Brighton Photo Fringe 2018
SEAS – Socially Engaged Art Salon presents: Dystopia
#Brexit, #segregation, #Palestine, #Refugees, the #housing crisis, #deindustrialisation, #austerity… These are some of the themes explored in the exhibition Dystopia by photographers from Brighton and photo-projects from around the world.
Dystopia – An imagined state or society in which there is great suffering or injustice, typically one that is totalitarian or post-apocalyptic. (Oxford Dictionary)
Considering Brexit and the uncertainty it brings, the effects of global warning, recent wars, extreme inequality and the attack on liberal democracy and humanistic values both in the East and the West, the present global state-of-affairs can be described as dystopian. While Brighton appears to be a calm island in the storm, the photographers in this exhibition depict traces of dystopian conditions even in this seemingly jolly resort town, and also hint at catastrophic situations far away, whose echoes can be heard here.

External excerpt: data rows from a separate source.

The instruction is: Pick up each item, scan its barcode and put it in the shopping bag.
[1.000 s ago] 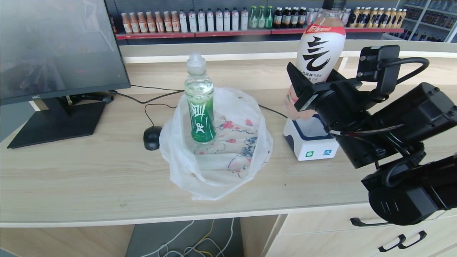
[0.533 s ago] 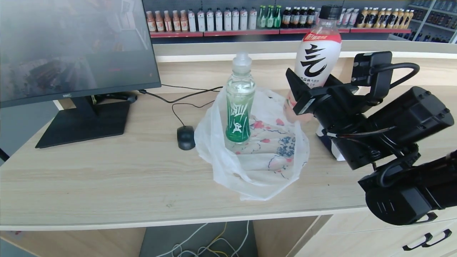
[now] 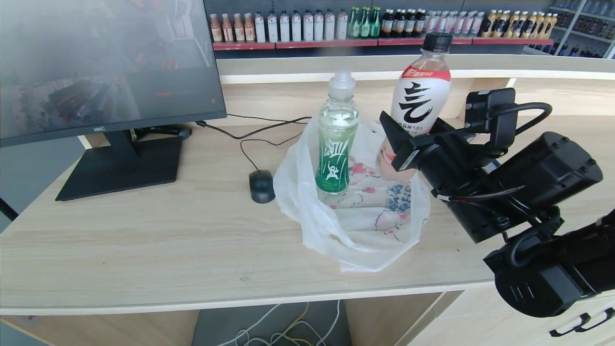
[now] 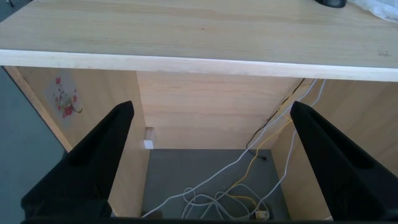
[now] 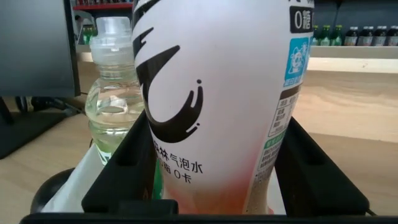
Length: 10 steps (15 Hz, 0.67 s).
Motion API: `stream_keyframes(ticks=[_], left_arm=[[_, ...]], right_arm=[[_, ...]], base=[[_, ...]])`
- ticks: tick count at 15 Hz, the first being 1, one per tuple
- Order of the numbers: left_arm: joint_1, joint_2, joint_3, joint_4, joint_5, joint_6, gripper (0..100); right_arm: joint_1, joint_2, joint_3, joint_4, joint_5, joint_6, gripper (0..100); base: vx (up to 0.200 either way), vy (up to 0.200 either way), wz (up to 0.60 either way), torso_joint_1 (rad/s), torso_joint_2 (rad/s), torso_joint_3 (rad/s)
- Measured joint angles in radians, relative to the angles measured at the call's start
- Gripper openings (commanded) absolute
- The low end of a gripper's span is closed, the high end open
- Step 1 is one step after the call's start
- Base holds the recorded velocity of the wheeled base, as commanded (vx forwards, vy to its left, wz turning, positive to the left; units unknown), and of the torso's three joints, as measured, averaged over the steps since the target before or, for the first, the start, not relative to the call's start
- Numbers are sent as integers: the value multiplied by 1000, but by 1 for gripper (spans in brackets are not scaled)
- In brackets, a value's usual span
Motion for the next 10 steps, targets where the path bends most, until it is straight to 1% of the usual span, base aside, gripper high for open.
stream_keyframes(ticks=[6, 10], left_arm=[[1, 0, 0, 0, 0, 0, 100], [0, 0, 0, 0, 0, 0, 100]], right_arm=[[-1, 42, 21, 0, 0, 1, 0], [-1, 108, -16, 0, 1, 1, 0]], base=[[0, 0, 0, 0, 0, 0], [0, 0, 0, 0, 0, 0]])
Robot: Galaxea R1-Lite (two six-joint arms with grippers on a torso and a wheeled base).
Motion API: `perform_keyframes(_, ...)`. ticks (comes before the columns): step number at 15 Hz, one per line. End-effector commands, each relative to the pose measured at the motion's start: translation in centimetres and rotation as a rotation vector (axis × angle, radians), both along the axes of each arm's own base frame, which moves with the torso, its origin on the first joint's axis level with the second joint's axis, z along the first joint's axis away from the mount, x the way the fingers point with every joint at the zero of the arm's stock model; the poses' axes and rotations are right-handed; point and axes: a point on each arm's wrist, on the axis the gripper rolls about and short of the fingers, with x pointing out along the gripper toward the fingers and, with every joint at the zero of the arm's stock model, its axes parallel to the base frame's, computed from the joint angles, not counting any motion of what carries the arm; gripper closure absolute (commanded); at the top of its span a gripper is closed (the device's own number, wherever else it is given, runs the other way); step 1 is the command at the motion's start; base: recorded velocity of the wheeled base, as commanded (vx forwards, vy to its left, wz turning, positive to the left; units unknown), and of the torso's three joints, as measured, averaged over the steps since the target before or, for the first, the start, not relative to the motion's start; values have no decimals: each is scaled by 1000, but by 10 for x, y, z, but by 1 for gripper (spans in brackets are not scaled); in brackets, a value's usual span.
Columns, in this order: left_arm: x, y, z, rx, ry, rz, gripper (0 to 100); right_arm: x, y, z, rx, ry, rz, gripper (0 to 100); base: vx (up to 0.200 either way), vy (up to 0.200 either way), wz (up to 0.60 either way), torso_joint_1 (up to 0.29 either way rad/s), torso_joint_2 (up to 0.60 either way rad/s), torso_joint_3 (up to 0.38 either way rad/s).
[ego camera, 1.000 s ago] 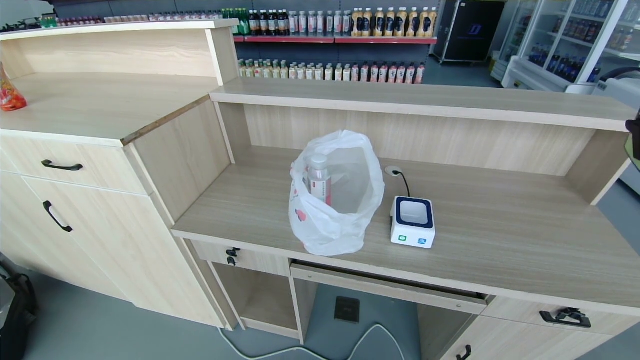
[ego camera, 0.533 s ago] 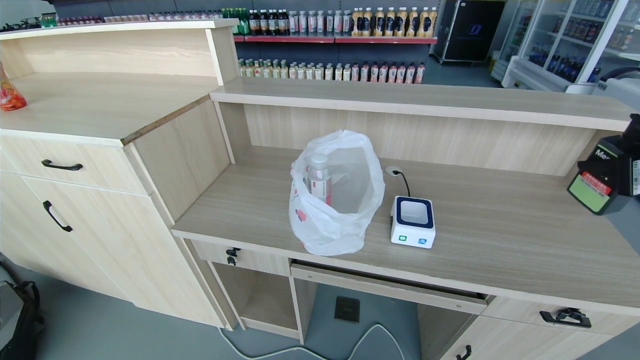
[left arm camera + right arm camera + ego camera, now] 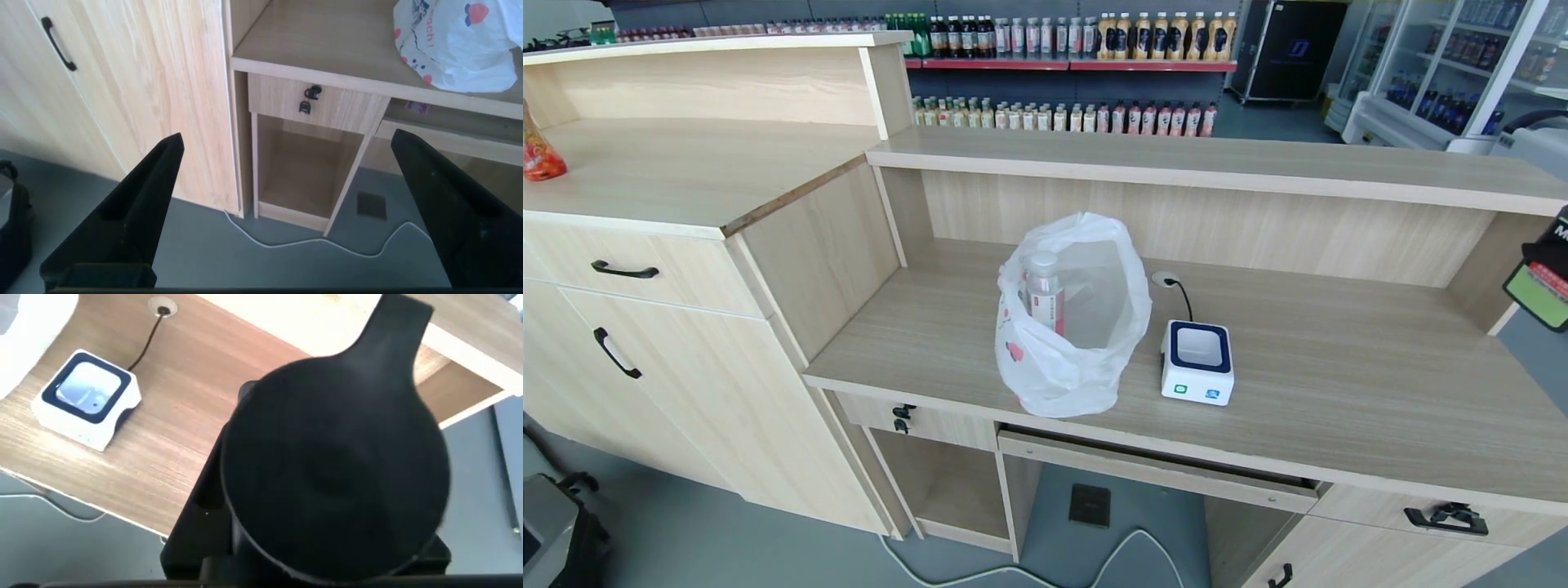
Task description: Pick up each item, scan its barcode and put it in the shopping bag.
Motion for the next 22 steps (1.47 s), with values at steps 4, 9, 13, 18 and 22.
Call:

In the series Shut out Shut In Robert Ashby photographs the architectural “lines of defence” that separates affluent houses in Brighton from the street and the rest of the community. These muted barriers might seem innocent, a far cry from the defence mechanisms in private housing and institutes in L.A. as described by Mike Davis in City of Quartz, gated communities in places such as USA and South Africa, or the illegal Israeli settlements in the Occupied Territories. However, they represent a syndrome of insecurity, isolation and social disintegration – conditions that in part laid the ground for the Grenfell tower disaster, a snapshot of which haunts this series as a warning sign.
Also dealing with the built environment and socio-econoic conditions Louise Purbrick in the project “Space for All Estate” Agency through a workshop and a street intervention highlights the effect of house prices in Brighton on the possibility of having a city that enable working class people, graduate students and refugees to live in this city.
The landscape of war is portrayed in photography and writing by Naomi Foyle, whose travels in Syrian and Palestinian refugee camps in Lebanon have influenced the dystopian world of her science fiction novels. Her triptych Un/Forgotten evidences the dignity and defiant spirit that enables people to survive decades, even lifetimes, of armed conflict and repression.
Gil Mualem Doron, who curated the exhibition, brings the human face of the refugees’ situation close to home. As part of his No Man’s Land project he exhibits the series “Muhammad”, for which he collaborated with a Syrian refugee from Brighton, portraying the tortured and traumatised body of a young man torn from his home town when it was occupied by ISIS. Mualem-Doron will also exhibit his collaboration with Kayla Louise ActiveStills, a Palestinian-Israeli photographers collective who document the atrocities in the occupied territories.
While the increase in migration and refugees seems not to be affecting Brighton, which is relatively a welcoming place to these communities, Brexit – which to a large degree has been generated by xenophobia – definitely will. In an airy and melancholic series, @JohnFowler depicts the present Brighton in a state of uneasy anticipation. Seaside towns have always an air of malaise when photographed “out of season” but here the summery colours are in sharp contrast to the apprehension, solitude or hiatus portrayed in these photographs.
The opening of the exhibition on Saturday the 29th September, 2-4pm will be accompanied by a short talk by the participants. Entry is free and we will continue afterward to the Brighton Photo Fringe opening.
The exhibition will also host a series of events organised by Euro Mediterranean Resources Network as part of Black History Month.
The exhibition is open weekday 9am-5pm, and weekends 2:30-4:30pm.